The updated sources were built with MSVC 9 Express and OPTS=threads.

Running the binary confirms iMaxSockets = 32767, and the "lock up" occurs as usual when using openload to simulate 10 clients.

Further instrumentation (specifically printf() traces around connection accepting logic, intended to pinpoint where the notice of new connections was "getting lost") caused the issue to occur more frequently (sometimes almost predictably) or to almost completely vanish.  This pointed to a heisenbug probably involving a synchronisation problem or race condition between the two threads involved.

This realisation led to the identification of a possible race condition around infoPtr->acceptEventCount and infoPtr->readyEvents.  Tests after adding the lock confirm that this was indeed the problem.


REFERENCE: Configure Windows Tcpip Parameters for high performance servers
--------------------------------------------------------------------------

1. In the Registry navigate to
   HKEY_LOCAL_MACHINE\SYSTEM\CurrentControlSet\Services\Tcpip\Parameters

2. Create or edit TcpTimedWaitDelay (DWORD), set to 30 (decimal)

3. Create or edit MaxUserPort (DWORD), set to 10000 (deicmal)

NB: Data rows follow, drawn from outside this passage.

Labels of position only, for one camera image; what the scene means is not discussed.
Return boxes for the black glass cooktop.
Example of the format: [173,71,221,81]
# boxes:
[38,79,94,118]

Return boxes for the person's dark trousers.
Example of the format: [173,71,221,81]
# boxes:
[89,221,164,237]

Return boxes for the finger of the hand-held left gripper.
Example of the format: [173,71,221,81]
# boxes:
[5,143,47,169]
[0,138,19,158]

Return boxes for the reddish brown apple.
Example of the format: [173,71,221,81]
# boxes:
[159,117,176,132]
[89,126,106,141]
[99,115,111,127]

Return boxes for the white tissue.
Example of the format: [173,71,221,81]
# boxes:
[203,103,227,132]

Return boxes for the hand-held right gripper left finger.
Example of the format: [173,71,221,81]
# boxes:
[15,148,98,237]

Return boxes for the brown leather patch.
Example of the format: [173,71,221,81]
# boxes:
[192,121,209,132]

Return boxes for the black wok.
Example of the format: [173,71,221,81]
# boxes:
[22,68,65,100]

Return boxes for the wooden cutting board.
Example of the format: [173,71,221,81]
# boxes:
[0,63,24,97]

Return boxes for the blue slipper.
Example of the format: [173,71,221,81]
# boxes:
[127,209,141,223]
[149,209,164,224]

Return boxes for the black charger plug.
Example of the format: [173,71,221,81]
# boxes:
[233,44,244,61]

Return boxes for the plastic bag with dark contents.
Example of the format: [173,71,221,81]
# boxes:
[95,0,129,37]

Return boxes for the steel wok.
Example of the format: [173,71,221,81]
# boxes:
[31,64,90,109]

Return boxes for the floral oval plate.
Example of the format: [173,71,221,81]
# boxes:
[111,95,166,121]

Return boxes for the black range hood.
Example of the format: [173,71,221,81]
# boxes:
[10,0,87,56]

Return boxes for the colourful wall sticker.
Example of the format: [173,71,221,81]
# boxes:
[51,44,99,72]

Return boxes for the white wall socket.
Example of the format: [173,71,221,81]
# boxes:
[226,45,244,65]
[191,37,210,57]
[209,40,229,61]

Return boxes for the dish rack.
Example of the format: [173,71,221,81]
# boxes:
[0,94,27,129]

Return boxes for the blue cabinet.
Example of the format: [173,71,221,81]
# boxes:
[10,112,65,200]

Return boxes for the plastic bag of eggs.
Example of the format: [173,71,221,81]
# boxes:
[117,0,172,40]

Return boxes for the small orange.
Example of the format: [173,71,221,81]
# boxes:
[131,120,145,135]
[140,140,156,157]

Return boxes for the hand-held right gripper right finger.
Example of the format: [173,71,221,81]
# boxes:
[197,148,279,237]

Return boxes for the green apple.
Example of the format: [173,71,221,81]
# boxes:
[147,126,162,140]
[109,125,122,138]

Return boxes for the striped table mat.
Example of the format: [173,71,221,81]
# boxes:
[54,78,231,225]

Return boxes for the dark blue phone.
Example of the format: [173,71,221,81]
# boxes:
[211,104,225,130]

4. Ensure that ReservedPorts (MULTI_SZ) reserved at least 1433-1434

5. Reboot

The maximum TPS that your server can sustain will be 
((MaxUserPort - 1024 - (number of reserved ports)) / TcpTimedWaitDelay) when the
processing latency per call is low (and lower as latency increases).

References

- MS KB 328476: Description of TCP/IP settings that you may have to adjust when
  SQL Server connection pooling is disabled
  http://support.microsoft.com/kb/328476
  
- MS TechNet (Cable Guy - Dec 2005): Windows TCP/IP Ephemeral, Reserved, and 
  Blocked Port Behavior
  http://technet.microsoft.com/en-us/library/bb878133.aspx
  
- IBM Express: Web server plug-in tuning tips
  http://publib.boulder.ibm.com/infocenter/wasinfo/v6r1/index.jsp?topic=/com.ibm.websphere.express.doc/info/exp/ae/rprf_plugin.html

- MS KB 812873: How to reserve a range of ephemeral ports on a computer that is
  running Windows Server 2003 or Windows 2000 Server
  http://support.microsoft.com/kb/812873/
User Comments: andreas_kupries added on 2010-09-28 04:17:30:

allow_comments - 1

andreas_kupries added on 2010-09-28 04:17:29:
Glad to hear.

twylite added on 2010-09-28 03:35:31:
Load testing completed.  core-8.4-branch, core-8.5-branch and HEAD built from CVS today with MSVC6, and each passes at least 2,000,000 transactions (open/request/response/close) from 5 simulated clients on Windows XP SP3.  Before the fix deadlock usually occured within 10,000 transactions.

Also tested with 1, 10 and 20 clients up to at least 50k transactions, with no problems.

Looks to me like the fix works and the issue can be closed.

twylite added on 2010-09-25 01:11:16:
I will be able to do the load testing on Monday, and provide feedback once it's done.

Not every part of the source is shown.